Task to carry out >> Which lines run from the one containing "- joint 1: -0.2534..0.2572" through the end of the material? Transcribe them word for word, and only them.

Exercise material >>
==*==
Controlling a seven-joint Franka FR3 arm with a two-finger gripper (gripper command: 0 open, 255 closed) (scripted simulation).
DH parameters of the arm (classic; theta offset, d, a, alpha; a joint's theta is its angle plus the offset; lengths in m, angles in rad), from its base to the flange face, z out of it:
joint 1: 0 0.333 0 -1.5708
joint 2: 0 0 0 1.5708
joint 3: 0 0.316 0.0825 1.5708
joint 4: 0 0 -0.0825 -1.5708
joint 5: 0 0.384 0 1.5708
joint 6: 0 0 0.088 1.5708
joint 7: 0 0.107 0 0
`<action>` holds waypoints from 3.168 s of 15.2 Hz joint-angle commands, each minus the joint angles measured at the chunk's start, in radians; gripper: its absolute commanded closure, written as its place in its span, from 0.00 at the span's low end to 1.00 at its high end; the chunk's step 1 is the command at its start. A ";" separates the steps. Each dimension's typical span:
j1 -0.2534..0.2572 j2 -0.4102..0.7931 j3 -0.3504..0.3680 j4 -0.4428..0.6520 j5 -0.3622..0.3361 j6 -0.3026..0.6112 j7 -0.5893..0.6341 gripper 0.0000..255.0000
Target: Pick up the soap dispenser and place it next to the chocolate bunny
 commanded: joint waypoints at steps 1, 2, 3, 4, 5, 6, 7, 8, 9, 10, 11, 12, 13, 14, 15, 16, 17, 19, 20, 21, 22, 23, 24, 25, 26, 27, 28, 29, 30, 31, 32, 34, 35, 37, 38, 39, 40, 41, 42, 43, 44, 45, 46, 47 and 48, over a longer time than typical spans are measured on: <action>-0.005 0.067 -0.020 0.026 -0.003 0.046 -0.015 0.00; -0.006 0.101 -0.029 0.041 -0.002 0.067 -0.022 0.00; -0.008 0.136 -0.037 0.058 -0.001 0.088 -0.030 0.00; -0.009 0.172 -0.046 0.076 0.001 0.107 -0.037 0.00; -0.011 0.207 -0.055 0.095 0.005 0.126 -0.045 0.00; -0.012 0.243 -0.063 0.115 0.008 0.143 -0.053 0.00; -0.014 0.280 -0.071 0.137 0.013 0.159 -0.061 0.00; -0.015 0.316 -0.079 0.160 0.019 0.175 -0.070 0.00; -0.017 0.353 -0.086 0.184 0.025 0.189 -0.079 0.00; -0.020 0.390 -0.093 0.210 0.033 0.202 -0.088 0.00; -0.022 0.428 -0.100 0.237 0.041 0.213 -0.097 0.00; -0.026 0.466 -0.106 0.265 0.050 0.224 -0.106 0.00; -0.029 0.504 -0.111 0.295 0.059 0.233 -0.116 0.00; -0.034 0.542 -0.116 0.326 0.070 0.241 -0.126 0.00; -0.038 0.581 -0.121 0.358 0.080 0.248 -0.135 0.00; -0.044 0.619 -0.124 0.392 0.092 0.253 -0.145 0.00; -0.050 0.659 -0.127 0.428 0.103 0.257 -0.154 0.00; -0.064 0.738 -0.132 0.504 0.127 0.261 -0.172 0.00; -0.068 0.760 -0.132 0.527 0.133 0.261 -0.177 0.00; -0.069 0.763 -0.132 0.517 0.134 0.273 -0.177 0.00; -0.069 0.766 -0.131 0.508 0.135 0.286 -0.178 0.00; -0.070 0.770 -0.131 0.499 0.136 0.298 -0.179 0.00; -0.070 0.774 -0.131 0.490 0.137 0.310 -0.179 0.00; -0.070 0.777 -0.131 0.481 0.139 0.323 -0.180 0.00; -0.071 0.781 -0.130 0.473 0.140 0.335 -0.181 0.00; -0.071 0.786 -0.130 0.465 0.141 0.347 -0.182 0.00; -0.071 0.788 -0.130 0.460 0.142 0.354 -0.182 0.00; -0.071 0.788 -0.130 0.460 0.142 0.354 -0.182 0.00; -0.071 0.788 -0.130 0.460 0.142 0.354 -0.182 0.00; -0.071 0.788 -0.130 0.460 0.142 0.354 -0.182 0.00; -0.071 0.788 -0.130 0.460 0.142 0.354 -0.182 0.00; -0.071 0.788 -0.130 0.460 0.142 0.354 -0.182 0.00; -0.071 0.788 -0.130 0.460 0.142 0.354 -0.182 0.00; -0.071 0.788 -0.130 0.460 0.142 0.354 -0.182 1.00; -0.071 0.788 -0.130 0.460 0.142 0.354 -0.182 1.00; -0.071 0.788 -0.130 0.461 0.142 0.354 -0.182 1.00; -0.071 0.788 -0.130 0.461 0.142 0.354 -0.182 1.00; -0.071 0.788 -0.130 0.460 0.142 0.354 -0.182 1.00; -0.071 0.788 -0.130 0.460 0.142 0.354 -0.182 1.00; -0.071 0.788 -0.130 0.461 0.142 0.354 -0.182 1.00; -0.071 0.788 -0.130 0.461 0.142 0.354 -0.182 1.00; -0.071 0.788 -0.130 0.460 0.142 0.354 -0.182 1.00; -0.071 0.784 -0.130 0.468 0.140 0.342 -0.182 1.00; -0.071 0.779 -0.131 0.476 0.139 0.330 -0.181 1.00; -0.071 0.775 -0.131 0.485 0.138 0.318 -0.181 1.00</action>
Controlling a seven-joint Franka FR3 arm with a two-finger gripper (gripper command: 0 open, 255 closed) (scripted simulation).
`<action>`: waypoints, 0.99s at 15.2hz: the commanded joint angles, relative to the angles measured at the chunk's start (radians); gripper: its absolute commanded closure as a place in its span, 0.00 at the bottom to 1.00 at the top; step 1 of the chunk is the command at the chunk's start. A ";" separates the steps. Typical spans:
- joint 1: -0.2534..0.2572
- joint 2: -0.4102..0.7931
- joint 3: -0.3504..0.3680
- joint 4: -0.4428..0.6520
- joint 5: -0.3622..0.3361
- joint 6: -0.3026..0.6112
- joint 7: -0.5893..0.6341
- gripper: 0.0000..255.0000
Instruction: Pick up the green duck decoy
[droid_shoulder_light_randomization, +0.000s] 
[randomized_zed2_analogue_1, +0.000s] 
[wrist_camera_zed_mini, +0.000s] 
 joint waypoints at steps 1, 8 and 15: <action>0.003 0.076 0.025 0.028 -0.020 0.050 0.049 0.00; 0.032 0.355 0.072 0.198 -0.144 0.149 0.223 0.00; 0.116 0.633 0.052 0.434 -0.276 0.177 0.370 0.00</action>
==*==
Reply >>
- joint 1: -0.2534..0.2572
- joint 2: -0.4102..0.7931
- joint 3: -0.3504..0.3680
- joint 4: -0.4428..0.6520
- joint 5: -0.3622..0.3361
- joint 6: -0.3026..0.6112
- joint 7: -0.5893..0.6341
- gripper: 0.0000..255.0000
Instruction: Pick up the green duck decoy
[droid_shoulder_light_randomization, +0.000s] 
[randomized_zed2_analogue_1, +0.000s] 
[wrist_camera_zed_mini, +0.000s] 
 joint waypoints at steps 1, 8 and 15: <action>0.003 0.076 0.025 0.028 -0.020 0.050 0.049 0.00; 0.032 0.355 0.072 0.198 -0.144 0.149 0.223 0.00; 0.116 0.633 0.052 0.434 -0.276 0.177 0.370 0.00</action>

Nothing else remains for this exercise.